Spike-Timing-Dependent Plasticity, Modulation, and Three-Factor Rule

The classical spike-timing dependent plasticity (STDP) rule modifies the synaptic strengths of connected pre- and post-synaptic neurons based on the spike history in the following way: if a post-synaptic neuron generates action potential within a time interval after the pre-synaptic neuron has fired multiple spikes, then the synaptic strength between these two neurons becomes stronger (causal updates, long-term potentiation [LTP]).

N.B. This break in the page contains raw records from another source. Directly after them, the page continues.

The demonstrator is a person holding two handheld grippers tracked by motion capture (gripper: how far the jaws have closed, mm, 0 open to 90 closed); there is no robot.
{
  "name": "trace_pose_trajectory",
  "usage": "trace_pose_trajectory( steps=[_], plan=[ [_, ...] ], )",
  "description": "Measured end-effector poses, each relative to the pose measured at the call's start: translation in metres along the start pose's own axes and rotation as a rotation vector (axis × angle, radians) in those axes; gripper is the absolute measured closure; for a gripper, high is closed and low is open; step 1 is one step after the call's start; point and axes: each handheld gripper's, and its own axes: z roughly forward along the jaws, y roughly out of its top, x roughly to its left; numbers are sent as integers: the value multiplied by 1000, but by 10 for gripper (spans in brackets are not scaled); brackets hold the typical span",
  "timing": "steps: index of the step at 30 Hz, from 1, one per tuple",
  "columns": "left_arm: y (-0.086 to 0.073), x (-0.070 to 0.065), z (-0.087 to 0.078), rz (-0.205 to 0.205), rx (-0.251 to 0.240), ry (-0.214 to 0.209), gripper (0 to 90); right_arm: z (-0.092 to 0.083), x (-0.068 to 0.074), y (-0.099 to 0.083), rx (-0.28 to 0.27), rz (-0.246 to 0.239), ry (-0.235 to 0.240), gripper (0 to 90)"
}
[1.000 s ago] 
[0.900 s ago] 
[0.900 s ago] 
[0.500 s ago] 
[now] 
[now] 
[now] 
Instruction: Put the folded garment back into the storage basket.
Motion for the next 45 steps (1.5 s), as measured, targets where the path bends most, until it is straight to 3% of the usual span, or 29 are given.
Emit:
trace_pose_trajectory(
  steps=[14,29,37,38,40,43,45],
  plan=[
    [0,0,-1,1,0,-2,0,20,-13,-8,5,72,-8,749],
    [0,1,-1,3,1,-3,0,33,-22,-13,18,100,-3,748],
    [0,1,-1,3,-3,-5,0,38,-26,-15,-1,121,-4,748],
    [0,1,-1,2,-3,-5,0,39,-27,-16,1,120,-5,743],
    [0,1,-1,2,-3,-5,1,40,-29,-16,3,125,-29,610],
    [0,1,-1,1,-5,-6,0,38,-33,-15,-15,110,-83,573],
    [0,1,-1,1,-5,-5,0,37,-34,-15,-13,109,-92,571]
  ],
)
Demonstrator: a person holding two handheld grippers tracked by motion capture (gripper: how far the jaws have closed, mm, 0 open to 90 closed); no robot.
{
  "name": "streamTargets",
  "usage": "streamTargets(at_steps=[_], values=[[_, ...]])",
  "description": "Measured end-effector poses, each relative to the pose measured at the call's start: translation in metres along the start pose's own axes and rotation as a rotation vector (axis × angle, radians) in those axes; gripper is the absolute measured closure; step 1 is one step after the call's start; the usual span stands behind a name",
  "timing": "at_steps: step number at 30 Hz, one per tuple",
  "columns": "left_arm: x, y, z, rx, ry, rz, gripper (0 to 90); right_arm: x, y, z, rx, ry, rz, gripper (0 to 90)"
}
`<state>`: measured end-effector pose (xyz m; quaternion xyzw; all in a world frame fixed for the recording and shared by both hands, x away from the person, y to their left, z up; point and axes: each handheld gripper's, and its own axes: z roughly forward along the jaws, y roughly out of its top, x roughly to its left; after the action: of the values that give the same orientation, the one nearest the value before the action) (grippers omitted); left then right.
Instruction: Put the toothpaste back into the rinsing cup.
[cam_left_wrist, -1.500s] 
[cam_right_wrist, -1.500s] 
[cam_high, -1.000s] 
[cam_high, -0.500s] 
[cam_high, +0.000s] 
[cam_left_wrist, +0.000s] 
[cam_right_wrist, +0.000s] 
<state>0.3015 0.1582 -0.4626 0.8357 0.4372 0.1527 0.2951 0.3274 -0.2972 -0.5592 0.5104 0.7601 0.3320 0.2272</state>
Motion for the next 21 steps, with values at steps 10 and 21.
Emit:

On the other hand, if the post-synaptic neuron fires multiple spikes before the pre-synaptic neuron generates action potentials within that time interval, then the synaptic strength becomes weak (acausal updated, long-term depression [LTD]) (Bi and Poo, 1998, Sjöström et al., 2008). The learning window in this context refers to how weights change as a function of the spike time difference (insets in the panels). Generalizations of STDP often involve custom neural windows and state-dependent modulation of the updates.

The left plot shows an example of an online implementation of the classic STDP rule with nearest-neighbor interactions: ΔW(t)=spost(t)X(t)+spre(t)Y(t), where X(t) and Y(t) are traces representing presynaptic and postsynaptic spike history, respectively. Nearest neighbor interactions refer to the fact that the weight update depends on the previous pre- or post-spike, respectively. The right plot is a modulated STDP rule corresponding to a type of three-factor rule: ΔWM(t)=ΔW(t)Modulation(t), where the three factors are pre-synaptic activity, post-synaptic activity, and modulation. For illustration purposes, here the modulation (green) is a random signal that multiplies the weight updates. In more practical examples, the modulation can represent reward (Florian, 2007) or classification error (Neftci et al., 2017).